The American College of Cardiology Foundation, The joint task force of the European society of cardiology, the world heart federation and the American heart association (ACCF/ESC/WHF/AHA) have updated the definition of acute Myocardial infarction to incorporate the use of highly sensitive troponins in clinical practice.
Definition of Myocardial Infarction
They defined acute Myocardial infarction as the presence of acute myocardial injury as detected by abnormal cardiac markers (above the 99th percentile of the upper limits of normal) in the setting of acute myocardial ischemia.
The new classification of Myocardial infarction
The new classification of MI is refined based on the probable cause of MI:
Type 1 Myocardial infarction:
Type 1 MI is caused by atherosclerotic/ atherothrombotic disease or plaque rupture or erosion. This is seen as an elevation of the cardiac biomarkers above the 99th percentile of the upper limits of normal and any of the following:
- Symptoms of acute myocardial ischemia
- New ischemic ECG (electrocardiographic) changes
- Pathological Q waves
- Wall motion abnormality or a non-viable myocardium as seen on cardiac imaging
- Identification of an intracoronary thrombus on angiographic studies or on autopsy
Type 2 Myocardial infarction:
Type 2 MI is characterized by an imbalance between myocardial demand and myocardial oxygen supply.

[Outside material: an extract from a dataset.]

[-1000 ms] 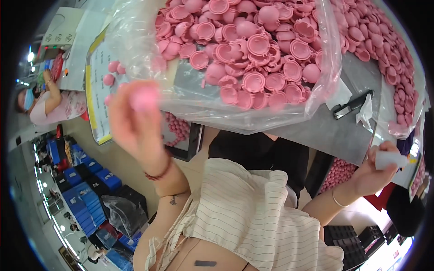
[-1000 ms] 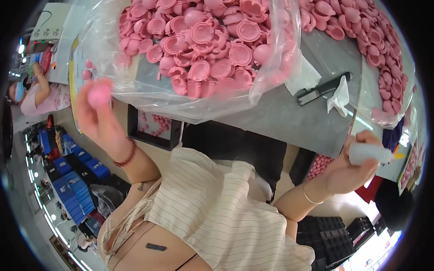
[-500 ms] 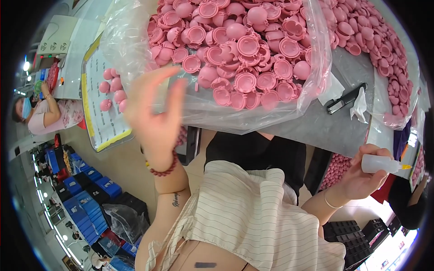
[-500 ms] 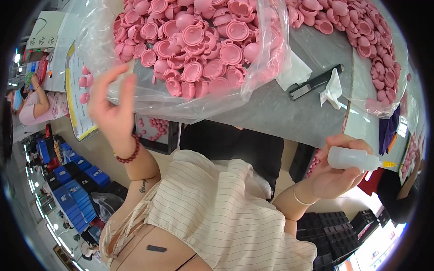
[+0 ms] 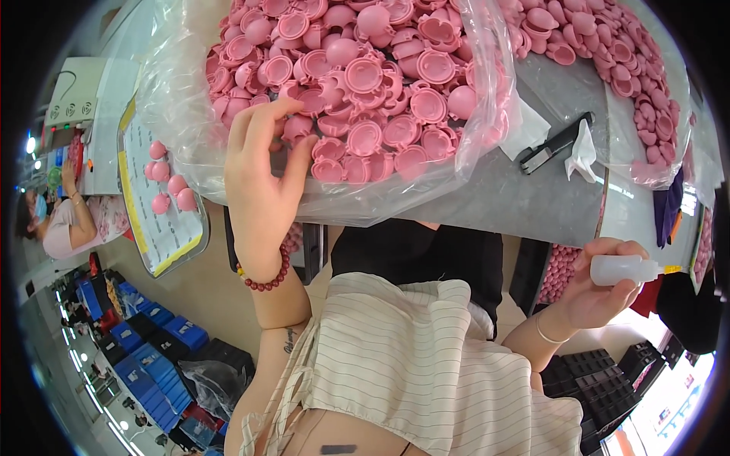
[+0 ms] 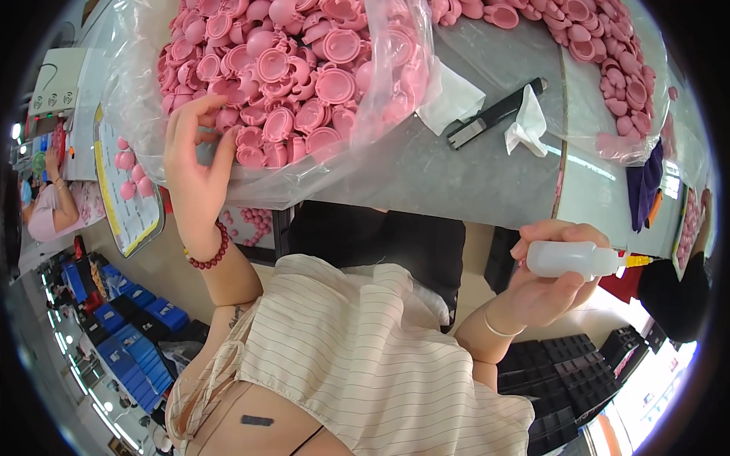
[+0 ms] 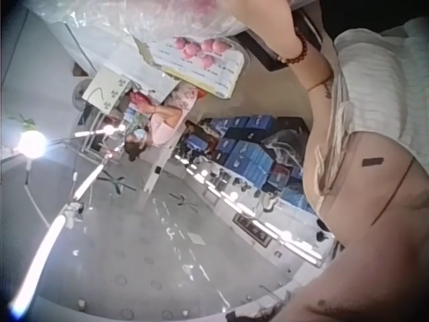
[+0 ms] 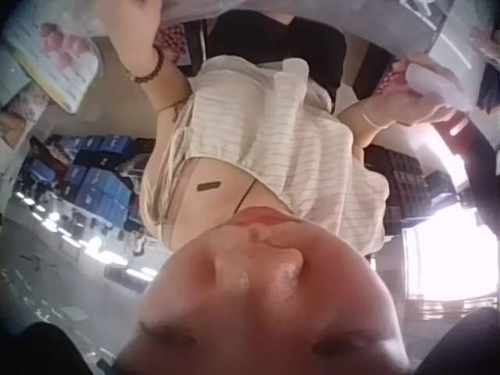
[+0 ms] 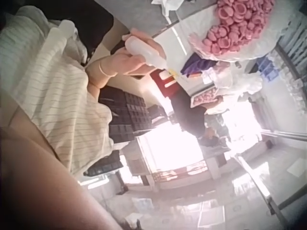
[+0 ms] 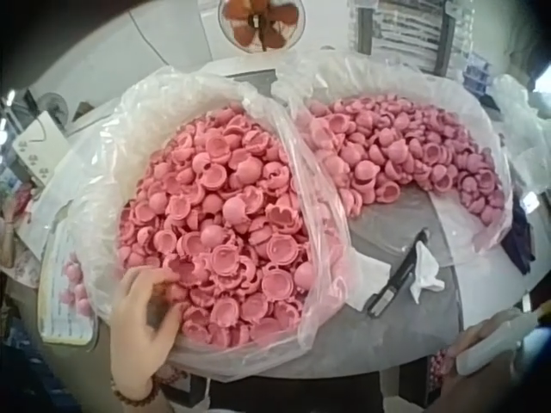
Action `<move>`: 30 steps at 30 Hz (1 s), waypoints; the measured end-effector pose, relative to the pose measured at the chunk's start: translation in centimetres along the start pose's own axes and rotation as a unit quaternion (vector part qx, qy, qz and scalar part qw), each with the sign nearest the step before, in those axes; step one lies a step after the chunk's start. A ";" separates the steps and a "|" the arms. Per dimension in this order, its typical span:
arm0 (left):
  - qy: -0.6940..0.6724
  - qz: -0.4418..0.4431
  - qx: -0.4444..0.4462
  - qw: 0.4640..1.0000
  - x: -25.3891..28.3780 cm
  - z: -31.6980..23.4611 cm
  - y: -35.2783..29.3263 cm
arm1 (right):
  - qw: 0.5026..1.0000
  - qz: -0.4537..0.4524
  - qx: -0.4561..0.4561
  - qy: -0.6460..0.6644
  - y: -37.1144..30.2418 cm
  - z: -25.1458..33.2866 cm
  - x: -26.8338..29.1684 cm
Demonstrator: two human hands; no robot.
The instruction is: Assembling small pink plastic parts by applying glue from a bottle and pressing them together.
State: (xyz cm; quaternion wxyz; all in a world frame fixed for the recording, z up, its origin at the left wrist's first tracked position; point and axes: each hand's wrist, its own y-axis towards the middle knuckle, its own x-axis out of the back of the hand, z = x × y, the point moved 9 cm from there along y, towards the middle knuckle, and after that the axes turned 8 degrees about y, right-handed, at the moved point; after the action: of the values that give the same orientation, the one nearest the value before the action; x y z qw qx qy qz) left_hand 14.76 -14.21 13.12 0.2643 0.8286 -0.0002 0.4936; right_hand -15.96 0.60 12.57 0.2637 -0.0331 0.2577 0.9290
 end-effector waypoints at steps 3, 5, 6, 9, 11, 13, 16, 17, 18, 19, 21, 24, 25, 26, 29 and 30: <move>-0.037 0.002 0.047 0.998 -0.1 0.8 0.2 | 1.000 0.005 0.002 0.009 0.1 -0.1 -0.1; -0.022 0.016 0.073 0.997 -0.1 0.7 0.4 | 1.000 0.006 0.005 0.012 0.2 0.0 -0.2; -0.023 0.017 0.072 0.997 -0.4 0.9 0.4 | 1.000 0.001 0.008 -0.007 0.2 0.1 -0.2; -0.039 -0.004 0.067 0.997 -0.6 1.8 -0.2 | 1.000 -0.017 0.012 -0.021 -0.1 0.0 0.1; -0.080 -0.075 0.079 0.991 0.4 2.1 -0.4 | 0.999 -0.033 0.016 -0.025 -0.2 0.2 0.4; -0.118 -0.154 0.050 0.980 2.0 1.3 -0.5 | 0.999 -0.034 0.013 0.003 -0.2 0.3 0.4; -0.401 -0.117 0.067 0.906 2.6 0.2 -1.9 | 0.994 -0.093 0.026 0.056 0.0 0.4 0.1; -0.451 -0.067 0.025 0.890 2.1 -1.3 -2.2 | 0.994 -0.094 0.030 0.046 0.0 0.4 -0.2; -0.552 0.055 0.010 0.832 0.3 -3.8 -2.5 | 0.995 -0.088 0.027 0.044 0.0 0.2 -0.5; -0.638 0.176 -0.010 0.750 -1.9 -7.1 -3.1 | 0.995 -0.084 0.026 0.041 -0.3 -0.4 -0.1; -0.650 0.327 -0.012 0.685 -4.7 -11.5 -4.1 | 0.995 -0.103 -0.003 0.007 -0.4 -1.0 0.6; -0.692 0.398 0.083 0.596 -8.2 -13.6 -6.8 | 0.982 -0.167 -0.009 0.086 -0.6 -0.5 0.5; -0.701 0.411 0.167 0.559 -9.1 -13.7 -7.5 | 0.982 -0.168 -0.009 0.082 -0.7 -0.2 0.4; -0.731 0.412 0.204 0.504 -9.4 -13.8 -7.8 | 0.982 -0.123 0.023 0.140 -0.5 0.5 -0.3; -0.711 0.388 0.202 0.551 -9.6 -13.3 -7.6 | 0.980 -0.106 0.065 0.153 -0.8 1.3 -1.0; -0.711 0.389 0.204 0.549 -9.8 -13.0 -7.7 | 0.986 -0.036 0.102 0.126 -0.8 1.9 -1.9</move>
State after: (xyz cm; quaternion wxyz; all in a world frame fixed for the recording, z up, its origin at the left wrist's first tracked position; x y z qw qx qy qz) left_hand 1.15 -4.43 6.59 -0.2160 0.8598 -0.4100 -0.2146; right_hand -13.79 1.25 14.23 0.2647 -0.1319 0.3811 0.8759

These causes include vasospasm, coronary dissection, emboli, microvascular diseases and other causes leading to increased oxygen demand in the absence of coronary artery thrombus.
Cardiac troponins elevation above the 99th percentile with at least any one of the following is required:
- Symptoms of acute myocardial ischemia
- New ischemic ECG (electrocardiographic) changes
- Pathological Q waves
- Wall motion abnormality or a non-viable myocardium as seen on cardiac imaging in the absence of a coronary thrombus.

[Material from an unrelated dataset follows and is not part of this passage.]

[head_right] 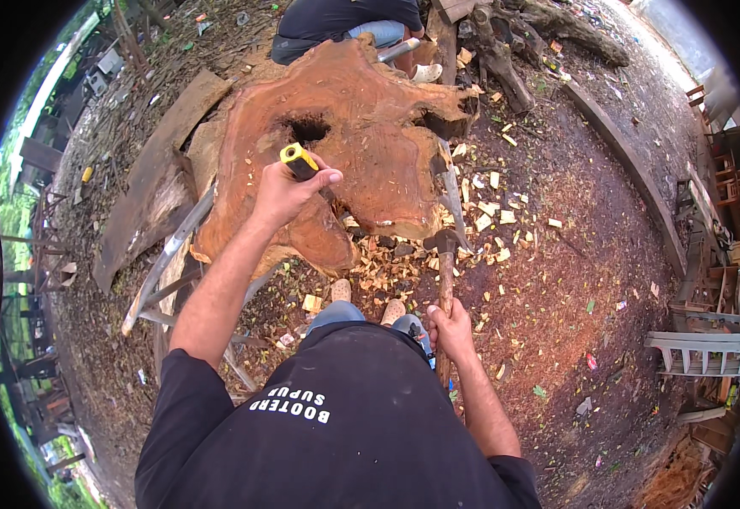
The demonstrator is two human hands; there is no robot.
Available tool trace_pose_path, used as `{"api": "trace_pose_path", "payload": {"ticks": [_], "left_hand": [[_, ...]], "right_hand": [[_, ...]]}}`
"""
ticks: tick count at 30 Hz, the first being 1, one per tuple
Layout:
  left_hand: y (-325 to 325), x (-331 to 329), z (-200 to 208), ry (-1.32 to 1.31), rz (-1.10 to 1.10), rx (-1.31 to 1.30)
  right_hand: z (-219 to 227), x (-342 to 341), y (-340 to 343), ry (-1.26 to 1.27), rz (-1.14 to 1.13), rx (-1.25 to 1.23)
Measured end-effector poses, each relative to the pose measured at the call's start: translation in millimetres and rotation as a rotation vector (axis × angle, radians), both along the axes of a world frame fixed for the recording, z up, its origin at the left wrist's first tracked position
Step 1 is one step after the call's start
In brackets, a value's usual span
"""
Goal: The person carves into a wooden slab by holding a chisel against a groove and striking it repeatedly with a small axe.
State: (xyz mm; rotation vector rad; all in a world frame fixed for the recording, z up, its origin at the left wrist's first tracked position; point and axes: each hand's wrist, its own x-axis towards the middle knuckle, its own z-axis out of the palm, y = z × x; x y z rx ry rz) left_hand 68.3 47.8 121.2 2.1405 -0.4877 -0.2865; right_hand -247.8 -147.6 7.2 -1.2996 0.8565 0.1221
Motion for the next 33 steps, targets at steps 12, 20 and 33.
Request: {"api": "trace_pose_path", "payload": {"ticks": [12, 20, 33], "left_hand": [[1, -11, -22, -0.304, -0.168, -0.049], [13, 2, -20, -0.208, -0.248, -0.098], [13, 7, -22, -0.240, -0.278, -0.051]], "right_hand": [[108, 40, 2, -0.432, 0.202, -0.298], [138, 74, -1, -0.560, 0.322, -0.290], [134, 69, -3, -0.536, 0.198, -0.161]]}}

Type 3 Myocardial Infarction:
Type 3 MI is MI in the absence of cardiac biomarkers. Examples include patients presenting with ventricular fibrillation or sudden death when blood could not be drawn or the biomarkers are not elevated in the blood.
Type 4 Myocardial infarction:
Type 4a:
Type 4a MI is associated with a percutaneous intervention. Cardiac troponin levels should be greater than 5 times the 99th percentile of the upper limit of normal. In addition, any of the following should be present:
- Evidence of myocardial ischemia is demonstrated by imaging (non-viable myocardium) or wall motion abnormalities
- new ECG changes or
- Occlusion to blood flow (occlusion of the major epicardial artery, disruption of collateral blood flow and distal embolization)
Type 4b:
Type 4b is a subcategory of PCI-related MI due to stent thrombosis or scaffolding as documented by angiography or autopsy.
Type 5 Myocardial Infarction:
Type 5 MI occurs after CABG (coronary artery bypass grafting). It is characterized by elevation of cardiac biomarkers of greater than 10 times the upper limit of normal in a patient with normal baseline cardiac markers. In addition, any of the following criteria should be present:
- New pathological Q waves,
- Angiography documented graft occlusion,
- Regional wall motion abnormality or a non-viable myocardium as demonstrated by imaging.
Prior/ Old Myocardial Infarction:
According to the fourth universal definition, prior MI is defined as any of the following three criteria:
- Abnormal Q waves
- Abnormal imaging – non-viable myocardium
- Pathological or anatomical evidence of Myocardial infarction
MINOCA – Myocardial infarction with non-obstructing coronary arteries
This term has been coined to highlight the importance of a subset of patients with myocardial infarction with less than 50% occlusion of the coronary arteries on angiography.
The above criteria emphasize on the integrated approach focusing on clinical and biochemical findings, ECG, imaging and angiographic findings to diagnose Myocardial infarction.
In addition, patients with sepsis may have elevated cardiac troponin levels and markedly reduced ejection fraction. This is secondary to the effect of bacterial endotoxins on the myocardium.
Treating sepsis leads to recovery of the heart disease and the myocardium starts functioning with a normal ejection fraction.